__LISTED RECORDS__.
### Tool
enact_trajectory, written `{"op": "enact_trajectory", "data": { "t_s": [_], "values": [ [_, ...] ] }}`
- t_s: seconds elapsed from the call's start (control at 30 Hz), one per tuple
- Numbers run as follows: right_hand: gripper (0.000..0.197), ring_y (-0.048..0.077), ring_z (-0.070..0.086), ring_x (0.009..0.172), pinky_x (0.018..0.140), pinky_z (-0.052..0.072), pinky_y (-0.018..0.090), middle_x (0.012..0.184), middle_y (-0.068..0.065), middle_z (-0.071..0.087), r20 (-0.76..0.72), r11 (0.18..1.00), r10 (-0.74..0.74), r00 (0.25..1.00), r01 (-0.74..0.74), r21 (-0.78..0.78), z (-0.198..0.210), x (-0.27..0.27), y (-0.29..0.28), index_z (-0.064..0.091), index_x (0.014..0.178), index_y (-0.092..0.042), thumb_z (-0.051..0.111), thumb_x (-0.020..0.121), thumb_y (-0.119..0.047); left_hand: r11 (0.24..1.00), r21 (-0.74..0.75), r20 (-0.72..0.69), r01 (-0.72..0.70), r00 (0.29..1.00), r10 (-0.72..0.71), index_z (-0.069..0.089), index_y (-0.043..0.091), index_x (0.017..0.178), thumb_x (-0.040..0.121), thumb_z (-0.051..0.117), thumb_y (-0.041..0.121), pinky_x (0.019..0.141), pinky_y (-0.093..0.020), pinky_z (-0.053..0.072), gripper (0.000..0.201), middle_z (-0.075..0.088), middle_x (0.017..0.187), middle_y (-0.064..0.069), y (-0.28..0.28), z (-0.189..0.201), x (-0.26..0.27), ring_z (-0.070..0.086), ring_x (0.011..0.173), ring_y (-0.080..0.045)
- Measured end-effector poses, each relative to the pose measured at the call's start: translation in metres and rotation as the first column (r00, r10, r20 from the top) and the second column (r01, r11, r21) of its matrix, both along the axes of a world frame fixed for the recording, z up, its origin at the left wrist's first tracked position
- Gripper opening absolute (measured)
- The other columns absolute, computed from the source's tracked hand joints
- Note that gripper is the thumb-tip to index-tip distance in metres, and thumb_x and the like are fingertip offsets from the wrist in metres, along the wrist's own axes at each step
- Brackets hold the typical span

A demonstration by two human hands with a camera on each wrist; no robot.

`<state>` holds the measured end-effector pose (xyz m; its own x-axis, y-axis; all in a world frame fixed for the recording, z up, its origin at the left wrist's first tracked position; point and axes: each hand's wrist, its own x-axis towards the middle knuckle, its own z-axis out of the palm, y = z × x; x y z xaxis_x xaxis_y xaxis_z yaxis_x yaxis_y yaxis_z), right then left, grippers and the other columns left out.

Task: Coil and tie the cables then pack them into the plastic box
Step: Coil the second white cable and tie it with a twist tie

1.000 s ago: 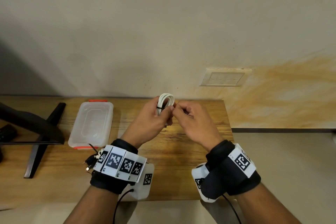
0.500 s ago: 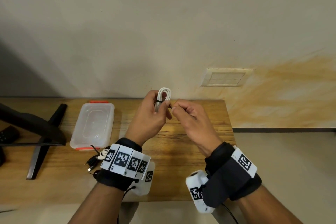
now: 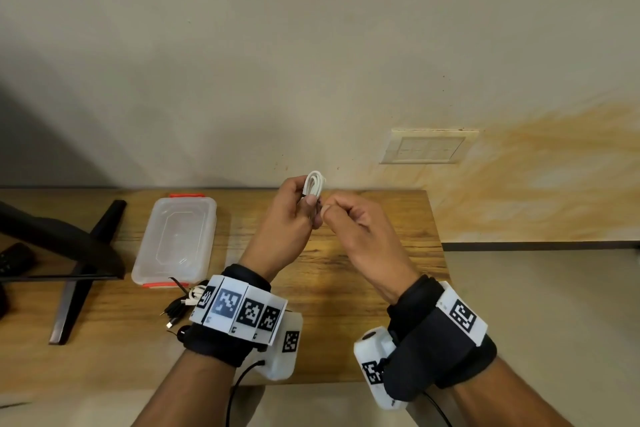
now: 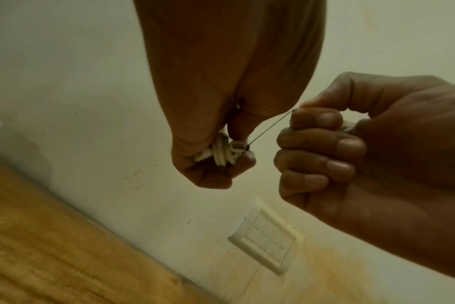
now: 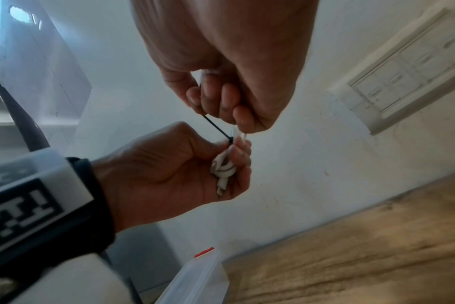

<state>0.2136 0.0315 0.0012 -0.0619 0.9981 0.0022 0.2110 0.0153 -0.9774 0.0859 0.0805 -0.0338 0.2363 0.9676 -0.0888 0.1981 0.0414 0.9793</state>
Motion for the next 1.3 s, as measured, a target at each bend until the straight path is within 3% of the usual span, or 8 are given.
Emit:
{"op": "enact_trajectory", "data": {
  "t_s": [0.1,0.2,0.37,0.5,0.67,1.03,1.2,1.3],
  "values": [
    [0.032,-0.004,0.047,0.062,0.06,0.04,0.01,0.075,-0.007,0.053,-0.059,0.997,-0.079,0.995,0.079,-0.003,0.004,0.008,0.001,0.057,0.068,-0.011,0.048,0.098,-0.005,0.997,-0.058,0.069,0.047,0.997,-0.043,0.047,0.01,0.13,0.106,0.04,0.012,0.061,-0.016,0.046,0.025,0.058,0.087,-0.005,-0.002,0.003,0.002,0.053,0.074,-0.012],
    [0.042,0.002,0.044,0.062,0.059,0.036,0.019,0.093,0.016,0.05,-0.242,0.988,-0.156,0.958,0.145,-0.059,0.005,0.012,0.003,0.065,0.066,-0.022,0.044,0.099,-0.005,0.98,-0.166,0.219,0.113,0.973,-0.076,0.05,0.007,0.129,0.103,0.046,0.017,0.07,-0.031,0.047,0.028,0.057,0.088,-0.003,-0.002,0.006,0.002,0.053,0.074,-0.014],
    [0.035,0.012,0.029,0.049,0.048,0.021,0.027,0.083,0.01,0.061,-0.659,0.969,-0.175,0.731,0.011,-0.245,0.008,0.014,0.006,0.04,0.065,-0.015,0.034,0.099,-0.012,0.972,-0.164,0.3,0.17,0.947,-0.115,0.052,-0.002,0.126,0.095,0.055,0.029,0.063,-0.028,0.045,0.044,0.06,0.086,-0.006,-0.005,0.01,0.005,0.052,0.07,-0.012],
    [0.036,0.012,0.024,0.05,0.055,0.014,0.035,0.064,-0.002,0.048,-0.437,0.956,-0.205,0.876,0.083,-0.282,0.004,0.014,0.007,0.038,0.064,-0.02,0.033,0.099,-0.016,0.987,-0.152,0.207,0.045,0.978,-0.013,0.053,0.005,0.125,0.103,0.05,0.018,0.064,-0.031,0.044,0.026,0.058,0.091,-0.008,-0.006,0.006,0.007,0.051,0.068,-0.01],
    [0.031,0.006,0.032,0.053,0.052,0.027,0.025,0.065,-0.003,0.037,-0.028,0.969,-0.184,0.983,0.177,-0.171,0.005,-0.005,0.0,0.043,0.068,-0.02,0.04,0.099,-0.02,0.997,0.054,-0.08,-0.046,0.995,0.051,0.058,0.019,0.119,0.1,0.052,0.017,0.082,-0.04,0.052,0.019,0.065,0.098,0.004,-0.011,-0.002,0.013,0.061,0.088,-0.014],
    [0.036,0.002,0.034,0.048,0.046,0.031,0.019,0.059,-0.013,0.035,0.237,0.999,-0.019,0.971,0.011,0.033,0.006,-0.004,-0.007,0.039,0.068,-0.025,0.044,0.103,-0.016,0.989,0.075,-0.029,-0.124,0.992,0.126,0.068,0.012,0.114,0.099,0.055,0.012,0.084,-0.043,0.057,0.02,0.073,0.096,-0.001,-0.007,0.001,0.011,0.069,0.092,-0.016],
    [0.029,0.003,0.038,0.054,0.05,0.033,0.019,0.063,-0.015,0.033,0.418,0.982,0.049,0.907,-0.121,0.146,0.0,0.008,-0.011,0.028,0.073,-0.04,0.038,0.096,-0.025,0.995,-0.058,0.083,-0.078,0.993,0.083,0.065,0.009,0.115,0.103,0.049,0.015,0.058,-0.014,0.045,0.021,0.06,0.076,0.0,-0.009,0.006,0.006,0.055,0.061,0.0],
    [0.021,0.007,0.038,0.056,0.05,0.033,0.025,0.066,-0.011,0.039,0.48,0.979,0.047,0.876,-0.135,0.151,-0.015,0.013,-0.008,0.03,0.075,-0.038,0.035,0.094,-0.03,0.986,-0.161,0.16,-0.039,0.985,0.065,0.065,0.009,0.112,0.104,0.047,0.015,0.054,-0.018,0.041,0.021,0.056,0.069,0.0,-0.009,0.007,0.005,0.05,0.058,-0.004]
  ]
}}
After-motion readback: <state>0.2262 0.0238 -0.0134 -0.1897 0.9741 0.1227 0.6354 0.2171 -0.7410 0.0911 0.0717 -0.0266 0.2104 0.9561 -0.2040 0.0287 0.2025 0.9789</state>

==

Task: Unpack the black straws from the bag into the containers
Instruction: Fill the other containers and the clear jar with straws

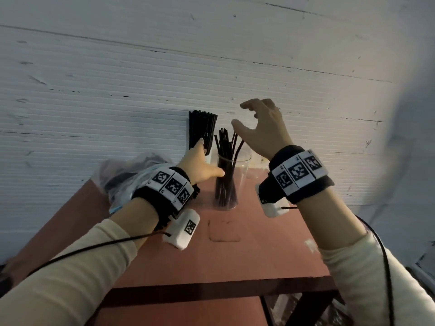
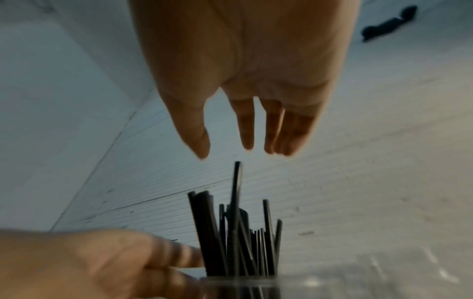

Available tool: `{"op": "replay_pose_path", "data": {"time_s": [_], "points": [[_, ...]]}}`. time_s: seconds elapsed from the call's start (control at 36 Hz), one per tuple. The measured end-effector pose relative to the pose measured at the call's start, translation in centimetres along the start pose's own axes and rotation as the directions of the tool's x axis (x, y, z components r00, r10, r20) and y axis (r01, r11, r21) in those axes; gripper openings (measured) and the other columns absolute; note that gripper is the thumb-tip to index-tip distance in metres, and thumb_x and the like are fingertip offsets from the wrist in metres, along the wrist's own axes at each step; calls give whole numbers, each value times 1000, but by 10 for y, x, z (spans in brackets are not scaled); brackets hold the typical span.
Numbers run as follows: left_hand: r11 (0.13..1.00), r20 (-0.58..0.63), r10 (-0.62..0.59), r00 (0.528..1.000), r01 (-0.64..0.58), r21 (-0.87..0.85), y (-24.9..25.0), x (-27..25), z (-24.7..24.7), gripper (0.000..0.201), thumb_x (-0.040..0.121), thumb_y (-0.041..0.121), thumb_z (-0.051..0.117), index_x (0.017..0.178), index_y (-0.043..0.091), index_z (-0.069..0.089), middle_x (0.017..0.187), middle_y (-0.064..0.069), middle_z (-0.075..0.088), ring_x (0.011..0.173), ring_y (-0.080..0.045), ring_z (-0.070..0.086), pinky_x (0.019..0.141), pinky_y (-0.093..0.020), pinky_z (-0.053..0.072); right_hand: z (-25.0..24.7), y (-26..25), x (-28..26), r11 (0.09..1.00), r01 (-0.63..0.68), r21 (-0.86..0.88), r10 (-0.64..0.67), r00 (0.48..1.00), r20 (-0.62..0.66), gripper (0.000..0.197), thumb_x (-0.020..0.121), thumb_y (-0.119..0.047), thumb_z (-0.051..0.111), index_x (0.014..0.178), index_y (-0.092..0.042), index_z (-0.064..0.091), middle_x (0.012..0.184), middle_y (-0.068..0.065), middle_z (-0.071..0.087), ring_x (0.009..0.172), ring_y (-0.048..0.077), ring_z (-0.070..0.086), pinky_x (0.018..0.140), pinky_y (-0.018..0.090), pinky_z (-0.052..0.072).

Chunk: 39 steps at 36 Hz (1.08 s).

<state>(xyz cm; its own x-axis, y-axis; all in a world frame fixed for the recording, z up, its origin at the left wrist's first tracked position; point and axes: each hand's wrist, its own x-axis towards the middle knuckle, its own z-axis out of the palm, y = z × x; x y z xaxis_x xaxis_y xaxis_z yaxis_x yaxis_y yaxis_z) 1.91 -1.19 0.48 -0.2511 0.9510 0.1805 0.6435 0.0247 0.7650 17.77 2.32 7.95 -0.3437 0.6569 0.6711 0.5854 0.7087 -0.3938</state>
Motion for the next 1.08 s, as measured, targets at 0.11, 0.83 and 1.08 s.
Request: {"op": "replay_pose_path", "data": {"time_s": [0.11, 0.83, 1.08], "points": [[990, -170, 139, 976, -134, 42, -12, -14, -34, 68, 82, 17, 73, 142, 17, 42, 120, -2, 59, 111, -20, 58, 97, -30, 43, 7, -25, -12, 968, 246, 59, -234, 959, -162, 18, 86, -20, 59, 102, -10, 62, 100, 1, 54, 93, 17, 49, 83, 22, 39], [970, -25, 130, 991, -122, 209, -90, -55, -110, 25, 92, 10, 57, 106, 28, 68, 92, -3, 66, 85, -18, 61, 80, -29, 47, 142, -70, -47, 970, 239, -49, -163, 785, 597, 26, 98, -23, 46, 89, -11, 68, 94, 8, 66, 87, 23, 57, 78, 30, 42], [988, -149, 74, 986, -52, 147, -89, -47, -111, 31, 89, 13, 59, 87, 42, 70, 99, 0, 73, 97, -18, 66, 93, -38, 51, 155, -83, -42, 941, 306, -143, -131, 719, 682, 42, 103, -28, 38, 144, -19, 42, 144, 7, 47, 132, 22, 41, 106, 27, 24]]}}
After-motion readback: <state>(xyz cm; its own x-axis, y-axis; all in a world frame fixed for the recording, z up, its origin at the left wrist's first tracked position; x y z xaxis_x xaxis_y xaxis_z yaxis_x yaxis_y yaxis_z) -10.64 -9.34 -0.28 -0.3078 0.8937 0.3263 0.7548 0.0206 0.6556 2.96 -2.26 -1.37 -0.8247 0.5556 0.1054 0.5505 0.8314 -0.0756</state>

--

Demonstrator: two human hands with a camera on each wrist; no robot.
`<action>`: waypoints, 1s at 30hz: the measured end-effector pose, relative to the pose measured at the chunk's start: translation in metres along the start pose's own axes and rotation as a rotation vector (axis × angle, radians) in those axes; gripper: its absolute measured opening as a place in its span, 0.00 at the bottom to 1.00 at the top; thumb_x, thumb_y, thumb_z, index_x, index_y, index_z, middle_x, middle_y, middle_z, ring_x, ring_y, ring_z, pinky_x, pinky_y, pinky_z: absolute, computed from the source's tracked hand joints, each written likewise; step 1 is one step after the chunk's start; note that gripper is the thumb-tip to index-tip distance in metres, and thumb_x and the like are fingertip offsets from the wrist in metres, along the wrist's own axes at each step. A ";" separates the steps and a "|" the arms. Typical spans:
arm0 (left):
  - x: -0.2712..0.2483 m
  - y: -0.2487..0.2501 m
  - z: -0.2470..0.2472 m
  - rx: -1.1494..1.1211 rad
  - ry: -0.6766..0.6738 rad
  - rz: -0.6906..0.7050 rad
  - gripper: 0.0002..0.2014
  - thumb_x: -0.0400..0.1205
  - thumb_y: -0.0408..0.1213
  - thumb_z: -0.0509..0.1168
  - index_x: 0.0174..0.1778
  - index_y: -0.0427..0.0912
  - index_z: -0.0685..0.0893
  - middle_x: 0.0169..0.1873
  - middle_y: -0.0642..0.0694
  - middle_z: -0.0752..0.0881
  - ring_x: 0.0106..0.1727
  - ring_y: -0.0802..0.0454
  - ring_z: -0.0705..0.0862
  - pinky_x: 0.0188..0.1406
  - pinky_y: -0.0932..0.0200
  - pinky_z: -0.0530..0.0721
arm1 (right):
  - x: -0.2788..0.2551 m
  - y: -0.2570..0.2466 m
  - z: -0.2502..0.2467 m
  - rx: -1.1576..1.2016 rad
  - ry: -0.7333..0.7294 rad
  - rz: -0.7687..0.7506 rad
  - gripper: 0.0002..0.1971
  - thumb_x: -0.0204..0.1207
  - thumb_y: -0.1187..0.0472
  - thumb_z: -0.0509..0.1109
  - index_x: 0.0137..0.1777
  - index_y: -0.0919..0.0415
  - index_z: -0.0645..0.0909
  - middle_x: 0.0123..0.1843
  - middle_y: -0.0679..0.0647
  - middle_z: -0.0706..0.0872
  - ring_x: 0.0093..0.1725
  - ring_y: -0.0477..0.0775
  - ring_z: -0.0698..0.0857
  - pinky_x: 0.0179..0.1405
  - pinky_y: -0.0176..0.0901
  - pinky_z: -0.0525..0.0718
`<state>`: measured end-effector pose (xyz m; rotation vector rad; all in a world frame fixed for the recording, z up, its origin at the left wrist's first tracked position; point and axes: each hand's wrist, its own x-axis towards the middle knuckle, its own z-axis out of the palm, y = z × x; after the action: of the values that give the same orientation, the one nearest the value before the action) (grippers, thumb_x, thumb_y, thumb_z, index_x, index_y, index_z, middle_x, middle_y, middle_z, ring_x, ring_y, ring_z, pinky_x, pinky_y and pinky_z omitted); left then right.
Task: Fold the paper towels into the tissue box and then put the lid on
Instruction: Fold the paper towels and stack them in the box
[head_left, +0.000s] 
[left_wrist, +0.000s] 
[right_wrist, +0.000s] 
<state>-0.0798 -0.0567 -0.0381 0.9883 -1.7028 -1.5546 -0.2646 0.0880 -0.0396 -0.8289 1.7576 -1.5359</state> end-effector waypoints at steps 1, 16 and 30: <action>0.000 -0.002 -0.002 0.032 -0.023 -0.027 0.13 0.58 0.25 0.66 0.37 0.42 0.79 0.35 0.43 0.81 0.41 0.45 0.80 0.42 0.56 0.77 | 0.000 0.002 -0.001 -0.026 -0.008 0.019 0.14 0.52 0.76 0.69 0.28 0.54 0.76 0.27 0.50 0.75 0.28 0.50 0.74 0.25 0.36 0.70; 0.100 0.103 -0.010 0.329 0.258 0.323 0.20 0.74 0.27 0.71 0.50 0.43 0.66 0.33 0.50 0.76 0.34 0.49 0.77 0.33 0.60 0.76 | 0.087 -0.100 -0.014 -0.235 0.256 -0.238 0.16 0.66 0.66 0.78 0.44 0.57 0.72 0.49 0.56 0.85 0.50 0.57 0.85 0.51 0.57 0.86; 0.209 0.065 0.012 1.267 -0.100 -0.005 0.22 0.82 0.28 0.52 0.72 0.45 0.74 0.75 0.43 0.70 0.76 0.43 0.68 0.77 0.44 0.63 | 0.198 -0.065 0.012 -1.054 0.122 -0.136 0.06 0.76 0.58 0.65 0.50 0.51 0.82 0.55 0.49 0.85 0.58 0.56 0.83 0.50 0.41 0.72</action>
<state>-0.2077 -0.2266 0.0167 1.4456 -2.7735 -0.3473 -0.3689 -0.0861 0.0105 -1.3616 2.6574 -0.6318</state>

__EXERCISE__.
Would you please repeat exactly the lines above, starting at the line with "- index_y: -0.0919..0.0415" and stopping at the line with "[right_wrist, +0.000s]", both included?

__FINISHED EXERCISE__.
  - index_y: -0.0919..0.0415
  - index_z: -0.0645..0.0909
  - middle_x: 0.0123..0.1843
  - middle_y: -0.0679..0.0647
  - middle_z: -0.0706..0.0872
  - ring_x: 0.0093..0.1725
  - ring_y: -0.0477..0.0775
  - ring_z: -0.0698..0.0857
  - pinky_x: 0.0179..0.1405
  - pinky_y: -0.0176..0.0901
  - pinky_z: -0.0525..0.0718
`<state>`: measured end-effector pose (xyz m; rotation vector rad; all in a world frame fixed for the recording, z up, its origin at the left wrist's first tracked position; point and axes: each hand's wrist, its own x-axis towards the middle knuckle, its own z-axis out of the palm, y = z × x; after the action: of the values that give the same orientation, the one nearest the value before the action) (grippers, thumb_x, thumb_y, thumb_z, index_x, index_y, index_z, middle_x, middle_y, middle_z, ring_x, ring_y, ring_z, pinky_x, pinky_y and pinky_z omitted); left then right.
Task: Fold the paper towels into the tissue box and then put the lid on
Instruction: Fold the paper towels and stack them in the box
[head_left, +0.000s] 
[left_wrist, +0.000s] 
[right_wrist, +0.000s] 

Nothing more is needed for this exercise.